In order to explore the contribution of each factor loading to different measurement modalities, we calculated the averaged factor loading values for all patients (Fig. 8). The factor loading values indicate the strength of the relationship (Pearson correlation) between each modality and the respective factor. Although the factor loadings between different modalities are not directly comparable due to different sampling volumes and measurements, we observe that factor loading 1 (Fig. S2†) is the one that correlates the most with all modalities (although as noted earlier is not responsible for the separation) and decreases slightly with depth. Factor loading 2 (plotted in Fig. 7), which is responsible for pathology discrimination, increases in the 2 mm mode compared to the zero mode.

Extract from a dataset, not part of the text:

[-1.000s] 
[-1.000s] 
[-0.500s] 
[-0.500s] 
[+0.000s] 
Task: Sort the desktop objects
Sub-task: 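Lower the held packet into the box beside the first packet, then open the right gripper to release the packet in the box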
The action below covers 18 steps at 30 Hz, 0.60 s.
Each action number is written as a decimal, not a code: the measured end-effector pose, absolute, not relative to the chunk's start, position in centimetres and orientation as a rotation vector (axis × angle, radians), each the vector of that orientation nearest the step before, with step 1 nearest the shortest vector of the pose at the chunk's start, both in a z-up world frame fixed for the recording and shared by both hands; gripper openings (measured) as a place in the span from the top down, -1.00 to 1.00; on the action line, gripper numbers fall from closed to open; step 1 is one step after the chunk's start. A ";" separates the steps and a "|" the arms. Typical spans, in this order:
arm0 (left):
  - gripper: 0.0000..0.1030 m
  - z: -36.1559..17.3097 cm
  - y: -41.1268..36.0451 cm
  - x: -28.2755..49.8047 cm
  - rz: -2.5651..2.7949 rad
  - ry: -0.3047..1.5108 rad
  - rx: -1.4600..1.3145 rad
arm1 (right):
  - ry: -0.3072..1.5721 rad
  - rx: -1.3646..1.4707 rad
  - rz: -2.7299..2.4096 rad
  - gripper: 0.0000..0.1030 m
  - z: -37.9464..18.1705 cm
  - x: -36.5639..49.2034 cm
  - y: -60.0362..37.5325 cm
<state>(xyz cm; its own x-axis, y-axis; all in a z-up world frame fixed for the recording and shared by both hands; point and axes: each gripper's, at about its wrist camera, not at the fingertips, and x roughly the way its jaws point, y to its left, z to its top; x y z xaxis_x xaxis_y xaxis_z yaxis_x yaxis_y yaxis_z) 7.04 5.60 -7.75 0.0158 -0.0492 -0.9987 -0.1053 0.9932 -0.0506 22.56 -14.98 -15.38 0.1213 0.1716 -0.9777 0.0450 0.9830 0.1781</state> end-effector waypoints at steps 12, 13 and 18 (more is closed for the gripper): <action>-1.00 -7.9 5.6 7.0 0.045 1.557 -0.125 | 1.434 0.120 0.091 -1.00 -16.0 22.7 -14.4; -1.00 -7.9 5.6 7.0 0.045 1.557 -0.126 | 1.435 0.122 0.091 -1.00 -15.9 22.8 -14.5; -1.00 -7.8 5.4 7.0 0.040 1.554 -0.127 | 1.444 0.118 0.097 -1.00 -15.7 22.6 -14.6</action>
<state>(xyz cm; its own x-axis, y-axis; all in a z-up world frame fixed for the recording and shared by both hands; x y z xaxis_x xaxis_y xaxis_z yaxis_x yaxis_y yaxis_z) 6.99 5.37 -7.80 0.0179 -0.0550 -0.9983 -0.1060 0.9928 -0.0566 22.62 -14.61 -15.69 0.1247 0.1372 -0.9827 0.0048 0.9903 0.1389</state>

Fig. 8 Average factor loadings (normalised and scaled) from MFA. Error bars indicate the standard deviation of the mean. |
While the utilization of the confocal modality results in a more precise sampling volume and, subsequently, a better discrimination, we propose that a larger (i.e., deeper) measuring volume could potentially mitigate interpatient variability by increased Raman sampling of skin layers. Additionally, this approach could enable the acquisition of biochemical information from deeper skin layers. Similar studies have utilized a defocused beam to look into a 100 μm depth of skin malignancies, demonstrating that classification accuracy decreases with depth,25 and have eventually chosen an extremely shallow depth measurement in subsequent studies.26
Here, by employing multivariate factor analysis, we conclude that despite a strong impact of patient sex and age, differences in biochemical compositions between BCC and SCC as they are reflected on Raman spectra are significant enough to lead to a pathology-based separation. Our preliminary data demonstrate that Raman spectroscopy in a defocused mode (either 0 or 2 mm) is able to overcome the interpatient variability and therefore constitutes a promising approach for non-melanoma screenings in clinics. We believe that the results of our study will put forward the SORS approach, which will pave the way for an automated and non-invasive skin cancer clinical screening prior to histopathological imaging.